Problem details>
Pull every line with "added" from the entries below.

*** Block opens ***

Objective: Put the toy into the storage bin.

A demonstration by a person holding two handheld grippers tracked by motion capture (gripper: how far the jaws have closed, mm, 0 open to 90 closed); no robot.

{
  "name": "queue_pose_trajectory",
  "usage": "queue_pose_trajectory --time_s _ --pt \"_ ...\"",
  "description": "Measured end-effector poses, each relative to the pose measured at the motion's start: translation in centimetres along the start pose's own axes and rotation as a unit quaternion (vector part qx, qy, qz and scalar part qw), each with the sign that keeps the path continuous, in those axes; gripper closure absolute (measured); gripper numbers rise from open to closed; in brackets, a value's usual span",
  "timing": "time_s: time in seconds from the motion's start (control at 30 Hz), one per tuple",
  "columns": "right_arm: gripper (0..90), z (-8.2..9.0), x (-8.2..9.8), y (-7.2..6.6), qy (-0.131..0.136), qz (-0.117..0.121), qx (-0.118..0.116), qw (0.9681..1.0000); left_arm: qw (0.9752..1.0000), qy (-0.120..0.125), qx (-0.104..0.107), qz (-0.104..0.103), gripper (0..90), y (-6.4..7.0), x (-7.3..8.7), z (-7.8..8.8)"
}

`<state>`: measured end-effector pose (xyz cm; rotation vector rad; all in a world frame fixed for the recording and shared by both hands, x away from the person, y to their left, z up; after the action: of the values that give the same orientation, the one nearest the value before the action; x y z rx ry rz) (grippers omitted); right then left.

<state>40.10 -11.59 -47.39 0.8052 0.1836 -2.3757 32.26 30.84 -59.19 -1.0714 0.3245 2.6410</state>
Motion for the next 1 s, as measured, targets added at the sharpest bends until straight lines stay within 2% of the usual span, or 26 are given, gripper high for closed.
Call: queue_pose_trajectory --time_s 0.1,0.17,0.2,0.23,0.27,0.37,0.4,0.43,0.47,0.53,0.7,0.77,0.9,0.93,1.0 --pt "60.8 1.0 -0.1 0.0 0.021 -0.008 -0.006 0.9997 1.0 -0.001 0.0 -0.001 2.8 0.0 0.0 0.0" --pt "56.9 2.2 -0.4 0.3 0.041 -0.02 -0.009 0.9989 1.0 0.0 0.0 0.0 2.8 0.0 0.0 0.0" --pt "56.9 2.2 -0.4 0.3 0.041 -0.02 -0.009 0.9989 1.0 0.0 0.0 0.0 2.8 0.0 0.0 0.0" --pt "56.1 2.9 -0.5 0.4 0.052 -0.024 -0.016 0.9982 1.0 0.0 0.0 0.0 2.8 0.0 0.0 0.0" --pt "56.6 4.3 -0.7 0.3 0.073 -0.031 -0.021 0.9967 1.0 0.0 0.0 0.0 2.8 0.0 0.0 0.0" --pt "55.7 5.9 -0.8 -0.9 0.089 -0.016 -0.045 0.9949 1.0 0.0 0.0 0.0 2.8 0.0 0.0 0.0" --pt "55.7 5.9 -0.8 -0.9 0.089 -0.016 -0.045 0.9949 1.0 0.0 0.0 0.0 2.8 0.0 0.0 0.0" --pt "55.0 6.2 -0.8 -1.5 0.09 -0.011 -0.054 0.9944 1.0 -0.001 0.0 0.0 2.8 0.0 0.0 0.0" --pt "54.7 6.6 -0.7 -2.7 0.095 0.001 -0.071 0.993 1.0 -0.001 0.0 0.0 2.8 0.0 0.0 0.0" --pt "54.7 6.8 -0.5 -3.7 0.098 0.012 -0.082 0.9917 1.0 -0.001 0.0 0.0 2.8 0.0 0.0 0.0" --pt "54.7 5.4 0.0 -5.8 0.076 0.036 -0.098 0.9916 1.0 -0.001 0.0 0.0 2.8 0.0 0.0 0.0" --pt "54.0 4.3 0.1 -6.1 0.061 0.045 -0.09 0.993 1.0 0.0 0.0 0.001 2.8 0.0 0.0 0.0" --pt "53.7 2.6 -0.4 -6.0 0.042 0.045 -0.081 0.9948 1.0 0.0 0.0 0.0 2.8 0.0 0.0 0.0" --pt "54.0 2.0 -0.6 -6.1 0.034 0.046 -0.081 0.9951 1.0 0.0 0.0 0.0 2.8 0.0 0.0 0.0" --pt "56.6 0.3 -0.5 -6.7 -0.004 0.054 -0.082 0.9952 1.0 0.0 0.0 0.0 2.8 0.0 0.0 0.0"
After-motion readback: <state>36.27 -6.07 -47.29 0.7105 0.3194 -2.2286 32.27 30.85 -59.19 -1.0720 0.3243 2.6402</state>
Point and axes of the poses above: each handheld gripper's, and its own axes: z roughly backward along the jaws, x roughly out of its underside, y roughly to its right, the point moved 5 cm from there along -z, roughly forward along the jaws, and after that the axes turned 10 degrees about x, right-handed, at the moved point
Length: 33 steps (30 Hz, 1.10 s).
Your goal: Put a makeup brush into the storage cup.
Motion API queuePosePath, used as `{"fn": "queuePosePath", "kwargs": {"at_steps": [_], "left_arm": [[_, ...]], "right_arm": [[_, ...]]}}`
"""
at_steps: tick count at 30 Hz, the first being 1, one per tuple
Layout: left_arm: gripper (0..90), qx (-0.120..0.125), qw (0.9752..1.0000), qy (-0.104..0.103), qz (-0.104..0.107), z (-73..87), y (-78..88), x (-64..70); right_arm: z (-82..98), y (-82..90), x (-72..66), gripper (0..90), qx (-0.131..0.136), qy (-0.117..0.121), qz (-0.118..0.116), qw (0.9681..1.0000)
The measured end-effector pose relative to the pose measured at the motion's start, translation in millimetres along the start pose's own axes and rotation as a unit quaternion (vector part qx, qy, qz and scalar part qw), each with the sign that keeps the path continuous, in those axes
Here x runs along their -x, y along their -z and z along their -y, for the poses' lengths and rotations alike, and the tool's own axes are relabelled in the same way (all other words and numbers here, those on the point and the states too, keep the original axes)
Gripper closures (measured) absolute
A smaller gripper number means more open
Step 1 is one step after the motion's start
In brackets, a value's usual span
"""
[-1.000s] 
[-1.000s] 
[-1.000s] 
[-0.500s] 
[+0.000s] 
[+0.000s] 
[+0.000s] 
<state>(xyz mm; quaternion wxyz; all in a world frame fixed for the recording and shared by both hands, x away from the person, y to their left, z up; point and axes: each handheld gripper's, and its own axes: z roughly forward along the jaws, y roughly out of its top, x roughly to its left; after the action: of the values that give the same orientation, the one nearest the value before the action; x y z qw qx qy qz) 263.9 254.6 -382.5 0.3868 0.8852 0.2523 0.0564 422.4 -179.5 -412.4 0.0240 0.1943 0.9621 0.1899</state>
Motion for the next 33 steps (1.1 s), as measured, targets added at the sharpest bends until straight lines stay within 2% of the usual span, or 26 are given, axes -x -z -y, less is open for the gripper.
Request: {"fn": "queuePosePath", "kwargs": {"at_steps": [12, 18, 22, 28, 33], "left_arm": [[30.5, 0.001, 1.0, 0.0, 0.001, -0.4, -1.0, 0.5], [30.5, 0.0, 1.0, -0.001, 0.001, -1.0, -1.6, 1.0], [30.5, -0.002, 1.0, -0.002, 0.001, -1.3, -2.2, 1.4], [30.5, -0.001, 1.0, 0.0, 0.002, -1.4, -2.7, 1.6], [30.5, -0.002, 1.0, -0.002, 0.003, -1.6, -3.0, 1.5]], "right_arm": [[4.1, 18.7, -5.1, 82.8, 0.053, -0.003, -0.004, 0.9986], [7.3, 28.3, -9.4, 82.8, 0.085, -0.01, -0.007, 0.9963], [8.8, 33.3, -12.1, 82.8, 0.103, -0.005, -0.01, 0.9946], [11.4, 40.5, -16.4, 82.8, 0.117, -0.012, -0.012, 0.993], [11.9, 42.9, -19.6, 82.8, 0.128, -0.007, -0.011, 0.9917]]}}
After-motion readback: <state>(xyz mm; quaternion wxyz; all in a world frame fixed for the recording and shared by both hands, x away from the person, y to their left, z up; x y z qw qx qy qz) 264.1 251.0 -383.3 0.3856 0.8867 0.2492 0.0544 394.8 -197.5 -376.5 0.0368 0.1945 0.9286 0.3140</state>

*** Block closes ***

Response area>
Motion for the next 1 s, as measured, targets added at the sharpest bends until straight lines stay within 2% of the usual span, or 26 are given, gripper high for closed.
Motion for the next 33 steps (1.1 s), as measured, targets added at the sharpest bends until straight lines stay within 2% of the usual span, or 26 are given, axes -x -z -y, less is open for the gripper.

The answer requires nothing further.